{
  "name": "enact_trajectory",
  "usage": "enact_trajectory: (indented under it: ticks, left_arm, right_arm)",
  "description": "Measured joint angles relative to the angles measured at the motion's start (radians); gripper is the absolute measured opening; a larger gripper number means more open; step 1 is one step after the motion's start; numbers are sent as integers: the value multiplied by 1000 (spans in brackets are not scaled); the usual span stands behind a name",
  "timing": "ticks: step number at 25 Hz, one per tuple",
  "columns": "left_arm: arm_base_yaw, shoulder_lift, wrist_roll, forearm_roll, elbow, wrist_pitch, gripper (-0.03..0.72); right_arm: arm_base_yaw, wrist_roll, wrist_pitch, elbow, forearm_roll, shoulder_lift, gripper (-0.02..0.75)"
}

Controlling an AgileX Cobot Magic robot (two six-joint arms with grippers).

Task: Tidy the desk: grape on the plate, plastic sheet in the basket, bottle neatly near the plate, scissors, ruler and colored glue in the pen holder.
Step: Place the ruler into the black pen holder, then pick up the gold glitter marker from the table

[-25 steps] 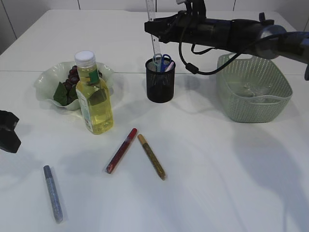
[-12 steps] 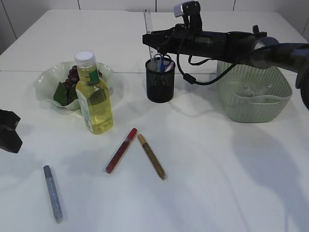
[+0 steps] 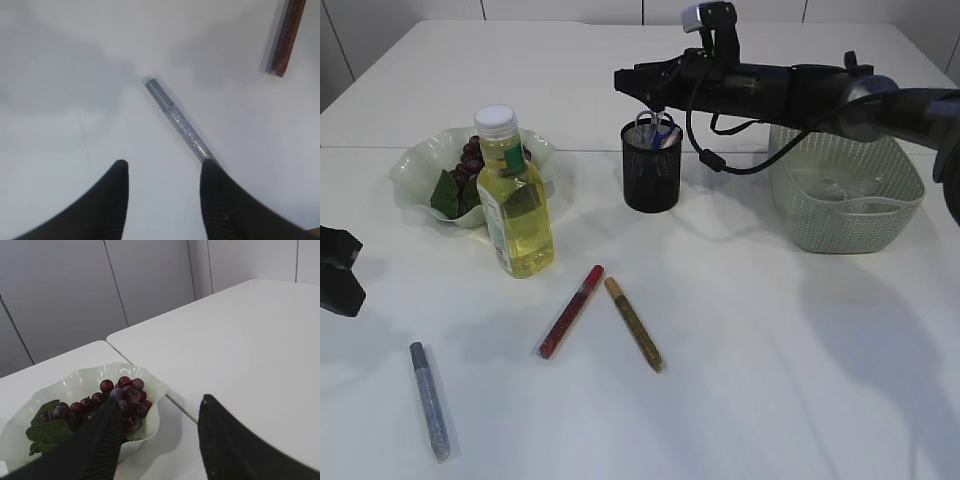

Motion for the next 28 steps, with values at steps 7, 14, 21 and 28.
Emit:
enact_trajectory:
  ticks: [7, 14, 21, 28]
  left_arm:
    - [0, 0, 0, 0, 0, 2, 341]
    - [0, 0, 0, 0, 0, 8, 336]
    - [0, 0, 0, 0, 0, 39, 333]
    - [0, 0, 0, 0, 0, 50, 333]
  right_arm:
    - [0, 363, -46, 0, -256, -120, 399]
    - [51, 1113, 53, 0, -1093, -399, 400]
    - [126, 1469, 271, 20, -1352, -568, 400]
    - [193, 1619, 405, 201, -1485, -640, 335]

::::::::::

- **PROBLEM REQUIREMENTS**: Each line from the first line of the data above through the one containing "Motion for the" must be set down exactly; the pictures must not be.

- **ANSWER BOX**:
{
  "name": "enact_trajectory",
  "usage": "enact_trajectory: (indented under it: ticks, left_arm, right_arm)",
  "description": "Measured joint angles relative to the angles measured at the motion's start (radians); gripper is the absolute measured opening; a larger gripper number means more open; step 1 is one step after the motion's start; numbers are sent as integers: the value multiplied by 1000 (spans in brackets are not scaled); the usual span stands behind a name",
  "timing": "ticks: step number at 25 Hz, one per tuple",
  "columns": "left_arm: arm_base_yaw, shoulder_lift, wrist_roll, forearm_roll, elbow, wrist_pitch, gripper (-0.03..0.72); right_arm: arm_base_yaw, wrist_roll, wrist_pitch, elbow, forearm_roll, shoulder_lift, gripper (-0.02..0.75)"
}

Controlling an AgileX Cobot Magic robot (two six-joint arms with grippers).

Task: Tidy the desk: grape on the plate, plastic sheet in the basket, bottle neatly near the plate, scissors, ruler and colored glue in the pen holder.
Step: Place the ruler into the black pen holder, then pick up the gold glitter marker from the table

[-25 steps] 
[-12 steps] 
[+0 steps] 

Motion for the next 28 steps, with values at steps 7, 14, 21 and 28.

No more output will be produced for this exercise.